Additionally, this work demonstrates the simultaneous use of two adhesive ligands, which mimic the adhesive ligands on activated leukocytes, as a strategy to selectively mediate binding of vesicles to inflammatory substrates. The synergy, employed in nature, of fast, weak selectin-mediated bonds in combination with strong adhesion molecule-mediated bonds, allows firm binding to occur on relevant substrates at physiological shear rates. By tuning the ratio of ligands, the rate and type of adhesive interaction can be tuned to the adhesive characteristics of a specific substrate. Binding can be enhanced on certain substrates and simultaneously diminished on other substrates by tuning the ligand ratio on the leuko-polymersome. Finally, we show, using HUVECs, that leuko-polymersomes characterized on synthetic surfaces display selective binding to inflamed endothelium under flow.

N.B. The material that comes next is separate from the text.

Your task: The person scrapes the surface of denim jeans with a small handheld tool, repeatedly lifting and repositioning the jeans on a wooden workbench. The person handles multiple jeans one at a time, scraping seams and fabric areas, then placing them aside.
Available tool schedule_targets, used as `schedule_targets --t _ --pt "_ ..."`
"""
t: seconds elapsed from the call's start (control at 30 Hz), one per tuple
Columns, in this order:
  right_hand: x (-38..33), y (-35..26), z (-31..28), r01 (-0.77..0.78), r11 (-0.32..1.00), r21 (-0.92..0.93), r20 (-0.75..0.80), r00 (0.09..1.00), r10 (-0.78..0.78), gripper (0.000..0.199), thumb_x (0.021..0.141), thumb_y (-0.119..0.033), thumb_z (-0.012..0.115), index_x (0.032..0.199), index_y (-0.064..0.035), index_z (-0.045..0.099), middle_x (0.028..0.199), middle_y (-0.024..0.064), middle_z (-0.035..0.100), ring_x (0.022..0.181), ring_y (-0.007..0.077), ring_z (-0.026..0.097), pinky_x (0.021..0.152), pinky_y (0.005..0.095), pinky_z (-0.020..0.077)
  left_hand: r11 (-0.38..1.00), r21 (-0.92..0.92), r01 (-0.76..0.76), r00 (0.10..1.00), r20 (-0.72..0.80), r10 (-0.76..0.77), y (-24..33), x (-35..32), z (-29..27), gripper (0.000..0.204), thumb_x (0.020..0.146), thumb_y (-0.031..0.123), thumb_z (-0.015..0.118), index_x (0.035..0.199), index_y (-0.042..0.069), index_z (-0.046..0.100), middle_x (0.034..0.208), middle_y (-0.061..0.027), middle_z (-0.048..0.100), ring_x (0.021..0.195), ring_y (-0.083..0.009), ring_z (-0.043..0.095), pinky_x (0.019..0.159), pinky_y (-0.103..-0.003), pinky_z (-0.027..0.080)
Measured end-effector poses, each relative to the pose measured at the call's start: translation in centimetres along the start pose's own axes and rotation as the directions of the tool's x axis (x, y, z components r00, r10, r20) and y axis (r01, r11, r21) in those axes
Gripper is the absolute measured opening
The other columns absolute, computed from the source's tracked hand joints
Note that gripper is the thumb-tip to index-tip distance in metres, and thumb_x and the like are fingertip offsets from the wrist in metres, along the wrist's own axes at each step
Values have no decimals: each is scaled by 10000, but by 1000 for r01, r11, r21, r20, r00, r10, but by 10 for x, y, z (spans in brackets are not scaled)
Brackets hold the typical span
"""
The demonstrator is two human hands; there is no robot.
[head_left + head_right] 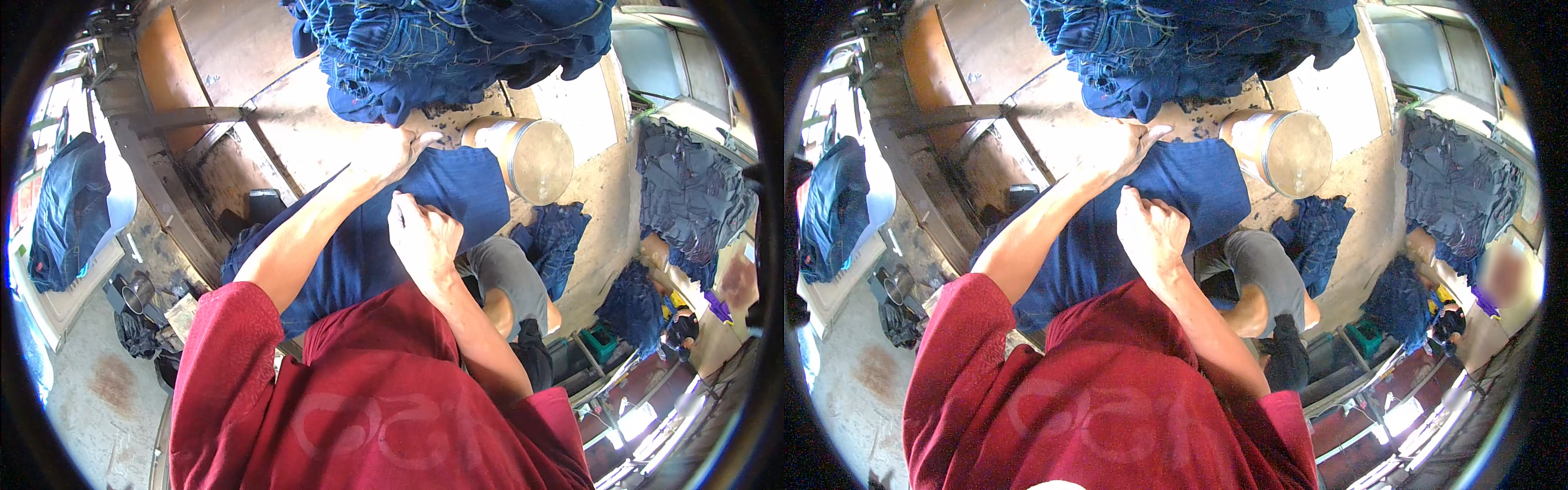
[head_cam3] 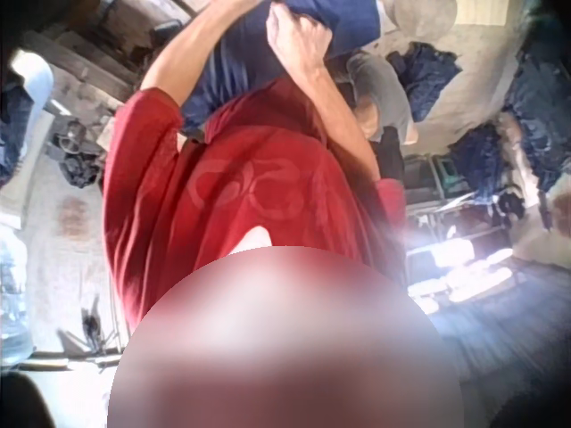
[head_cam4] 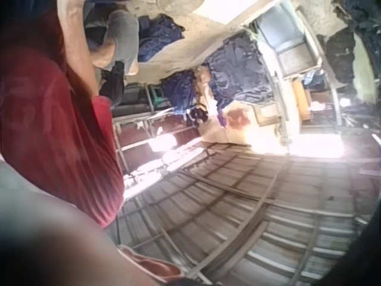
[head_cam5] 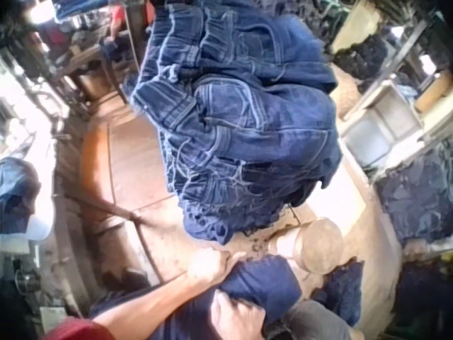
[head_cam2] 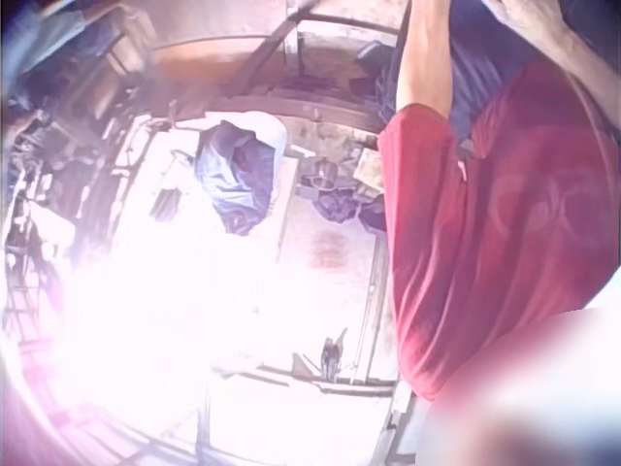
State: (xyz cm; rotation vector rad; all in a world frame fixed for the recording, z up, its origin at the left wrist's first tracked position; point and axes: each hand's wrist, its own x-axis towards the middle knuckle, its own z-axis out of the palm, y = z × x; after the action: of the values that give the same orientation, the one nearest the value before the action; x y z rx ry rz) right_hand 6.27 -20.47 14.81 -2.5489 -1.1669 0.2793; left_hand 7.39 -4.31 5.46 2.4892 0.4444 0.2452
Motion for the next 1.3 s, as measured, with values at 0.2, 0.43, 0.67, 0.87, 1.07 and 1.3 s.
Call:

The adhesiveness of this polymersome can be combined with other unique features of polymersome technology, such as their ability to encapsulate drugs and image contrast agents to create a theranostic particle for inflammation that can image and deliver drugs to inflammatory sites.

Tab. 1.

Substrate site densities determined by surface ELISA.

Substrate Name		sites/μm2
100% ICAM-1	ICAM-1/Fc	861 ± 21#
	P-sel/Fc	0
50% P-selectin	ICAM-1/Fc	547 ± 188*
	Psel/Fc	542 ± 135*
30% P-selectin	ICAM-1/Fc	970 ± 163*
	P-sel/Fc	424 ± 30*
100% P-selectin	ICAM-1/Fc	0
	P-sel/Fc	476 ± 37#

Data points represent the mean ± SEM for 4 experiments (^#) or 2 experiments (*).